Superior sulcus tumors are centered at the thoracic inlet and include the special category of Pancoast tumors. The classic description of a Pancoast tumor is that of a tumor arising from the lung apex and invading the costovertebral groove in the posterior thoracic inlet. Invasion of local structures gives rise to the symptoms of Pancoast syndrome, which include Horner’s syndrome (ptosis and miosis from invasion of the stellate ganglion) and left shoulder and arm pain with atrophy of the intrinsic muscles of the hand (from involvement of the C8 and T1 nerve roots of the brachial plexus). Although previously considered unresectable, surgical resection can be performed via a posterior approach[5] or an anterior approach popularized by Dartevelle.[51] Preoperative assessment of the subclavian vessels can be challenging, even with the use of MRI (Figure 2A). In the setting of subclavian involvement, however, the vein can often be ligated and the artery can be managed with segmental resection or carotid subclavian bypass (Figure 2B). Unequivocal involvement of the brachial plexus above T1, carotid, or vertebral arteries is generally considered a contraindication for resection.

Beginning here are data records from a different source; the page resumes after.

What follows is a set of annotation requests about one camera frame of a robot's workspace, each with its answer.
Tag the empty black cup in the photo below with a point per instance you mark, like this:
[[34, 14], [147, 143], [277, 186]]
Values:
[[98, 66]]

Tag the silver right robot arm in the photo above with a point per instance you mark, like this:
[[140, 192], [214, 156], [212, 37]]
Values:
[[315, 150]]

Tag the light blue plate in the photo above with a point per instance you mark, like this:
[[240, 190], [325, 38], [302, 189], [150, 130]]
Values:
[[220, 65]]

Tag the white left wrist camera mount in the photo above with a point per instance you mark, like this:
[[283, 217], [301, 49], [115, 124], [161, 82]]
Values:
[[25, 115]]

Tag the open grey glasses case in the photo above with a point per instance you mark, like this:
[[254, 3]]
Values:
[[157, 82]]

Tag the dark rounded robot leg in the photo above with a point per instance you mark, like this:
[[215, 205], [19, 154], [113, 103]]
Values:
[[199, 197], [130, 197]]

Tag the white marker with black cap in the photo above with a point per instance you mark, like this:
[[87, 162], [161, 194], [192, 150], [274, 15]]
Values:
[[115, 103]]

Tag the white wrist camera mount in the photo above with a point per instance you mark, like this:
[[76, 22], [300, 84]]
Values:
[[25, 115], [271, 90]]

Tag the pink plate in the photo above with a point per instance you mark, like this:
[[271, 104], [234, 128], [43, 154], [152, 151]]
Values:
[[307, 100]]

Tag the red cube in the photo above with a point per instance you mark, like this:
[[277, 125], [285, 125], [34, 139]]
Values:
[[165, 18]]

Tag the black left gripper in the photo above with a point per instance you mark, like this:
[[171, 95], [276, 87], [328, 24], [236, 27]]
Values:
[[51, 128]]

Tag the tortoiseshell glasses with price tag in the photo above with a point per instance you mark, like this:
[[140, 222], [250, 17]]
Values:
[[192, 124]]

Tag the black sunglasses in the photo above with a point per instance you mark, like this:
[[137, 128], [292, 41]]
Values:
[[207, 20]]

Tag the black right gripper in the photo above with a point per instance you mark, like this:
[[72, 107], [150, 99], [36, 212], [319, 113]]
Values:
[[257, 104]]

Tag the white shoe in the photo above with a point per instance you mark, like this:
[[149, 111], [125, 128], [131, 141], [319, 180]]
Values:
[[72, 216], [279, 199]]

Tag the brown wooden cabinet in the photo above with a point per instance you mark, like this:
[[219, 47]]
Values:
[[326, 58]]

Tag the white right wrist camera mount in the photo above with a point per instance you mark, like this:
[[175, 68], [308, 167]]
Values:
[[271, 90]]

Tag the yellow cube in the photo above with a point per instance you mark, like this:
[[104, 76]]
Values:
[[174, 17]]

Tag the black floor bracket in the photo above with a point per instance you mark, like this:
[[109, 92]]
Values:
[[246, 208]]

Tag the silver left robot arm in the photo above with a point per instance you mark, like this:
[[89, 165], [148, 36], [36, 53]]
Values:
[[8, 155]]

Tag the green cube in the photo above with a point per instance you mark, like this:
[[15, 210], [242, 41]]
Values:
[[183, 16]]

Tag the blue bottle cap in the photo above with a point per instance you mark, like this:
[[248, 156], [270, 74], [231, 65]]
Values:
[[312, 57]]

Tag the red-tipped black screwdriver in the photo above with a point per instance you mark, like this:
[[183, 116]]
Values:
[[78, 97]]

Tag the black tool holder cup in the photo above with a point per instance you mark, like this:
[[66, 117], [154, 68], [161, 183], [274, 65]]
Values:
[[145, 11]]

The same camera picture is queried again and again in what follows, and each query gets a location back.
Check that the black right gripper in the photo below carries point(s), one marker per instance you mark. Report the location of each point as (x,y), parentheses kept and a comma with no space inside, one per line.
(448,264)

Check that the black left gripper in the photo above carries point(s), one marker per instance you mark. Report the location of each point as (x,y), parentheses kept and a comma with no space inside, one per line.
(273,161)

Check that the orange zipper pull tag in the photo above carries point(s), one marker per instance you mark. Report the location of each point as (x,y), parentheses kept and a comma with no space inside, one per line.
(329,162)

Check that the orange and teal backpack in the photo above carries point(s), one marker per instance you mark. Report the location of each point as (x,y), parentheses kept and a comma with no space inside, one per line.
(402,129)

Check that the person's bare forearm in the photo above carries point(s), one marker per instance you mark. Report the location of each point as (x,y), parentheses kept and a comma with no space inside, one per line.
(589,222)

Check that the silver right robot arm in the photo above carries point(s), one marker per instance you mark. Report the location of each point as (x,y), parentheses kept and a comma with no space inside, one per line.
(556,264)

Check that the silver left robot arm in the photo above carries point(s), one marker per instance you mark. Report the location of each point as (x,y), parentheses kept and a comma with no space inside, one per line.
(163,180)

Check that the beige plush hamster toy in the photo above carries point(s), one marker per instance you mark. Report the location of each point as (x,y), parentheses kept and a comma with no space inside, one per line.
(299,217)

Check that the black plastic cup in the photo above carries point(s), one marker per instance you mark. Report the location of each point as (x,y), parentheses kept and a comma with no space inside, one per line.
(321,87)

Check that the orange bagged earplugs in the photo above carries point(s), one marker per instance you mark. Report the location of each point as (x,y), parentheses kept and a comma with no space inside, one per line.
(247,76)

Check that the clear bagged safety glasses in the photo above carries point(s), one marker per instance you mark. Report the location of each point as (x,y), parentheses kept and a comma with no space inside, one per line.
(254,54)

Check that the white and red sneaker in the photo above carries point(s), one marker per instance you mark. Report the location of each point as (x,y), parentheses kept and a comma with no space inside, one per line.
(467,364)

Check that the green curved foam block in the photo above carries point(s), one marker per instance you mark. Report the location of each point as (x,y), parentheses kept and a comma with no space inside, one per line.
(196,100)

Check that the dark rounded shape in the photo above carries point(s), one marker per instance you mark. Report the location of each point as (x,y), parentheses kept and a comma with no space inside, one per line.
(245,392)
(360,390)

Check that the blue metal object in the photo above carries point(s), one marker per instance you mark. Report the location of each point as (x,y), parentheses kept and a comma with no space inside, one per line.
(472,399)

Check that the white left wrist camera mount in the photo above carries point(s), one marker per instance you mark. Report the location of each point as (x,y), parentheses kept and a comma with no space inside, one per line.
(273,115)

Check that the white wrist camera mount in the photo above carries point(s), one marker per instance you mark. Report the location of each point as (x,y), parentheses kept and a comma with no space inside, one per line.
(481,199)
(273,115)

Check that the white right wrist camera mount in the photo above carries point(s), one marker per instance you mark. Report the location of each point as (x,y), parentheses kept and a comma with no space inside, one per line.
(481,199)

Induction chemoradiotherapy for lung cancer patients is most frequently applied to stage IIIA patients with N2 nodal disease. Use of induction therapy for locally invasive T3 and T4 tumors is attractive given the preoperative uncertainty about the ability to achieve a safe complete resection in some cases. However, induction therapy also results in tissue fibrosis that often complicates the surgical resection and makes intraoperative assessment of cancer margins difficult for both the surgeon and pathologist. One must weigh the potential benefit with the possibility for increased surgical morbidity following postinduction therapy in an already complex surgical field. As such, the decision regarding induction therapy must be carefully considered within the context of a multidisciplinary discussion that should include a surgeon in addition to the medical and radiation oncologists. It is mandatory to have a surgical consultation prior to initiating induction therapy, as this allows careful consideration of the pros and cons of induction for a given patient, and ensures that the patient receives the most appropriate regimen. This can help avoid a situation in which induction doses are given to someone for whom surgical resection is clinically inappropriate. Most of the evidence in support of induction therapy for locally advanced lung cancer comes from experience with superior sulcus tumors, for which it is now the standard of care. The rate of complete surgical resection following induction therapy for superior sulcus tumors ranges from 76% to 93%, with 5-year survival of 59% to 74% (Table 5).[52-57] The rate of surgical morbidity associated with resection of superior sulcus tumors following induction chemoradiotherapy ranges from 11% to 45%, which is not significantly different from rates seen without induction therapy.[10,54,57,58] The use of induction therapy for lung cancer patients outside the setting of N2 nodal disease or locally advanced superior sulcus tumors remains controversial.
Evaluation of centrally located lung tumors requires an experienced multidisciplinary team for careful clinical and invasive staging, as well as to determine the need for multimodality therapy. Preoperative imaging is often inaccurate in its ability to determine advanced T stage that might preclude curative surgical resection, so in the absence of irrefutable evidence of unresectability, the patient should be given the benefit of the doubt and considered for surgical resection. Long-term outcomes can be very favorable in select patients, and most of the procedures, including complex reconstructions, can be performed with acceptable morbidity and mortality.
Financial Disclosure: The authors have no significant financial interest or other relationship with the manufacturers of any products or providers of any service mentioned in this article.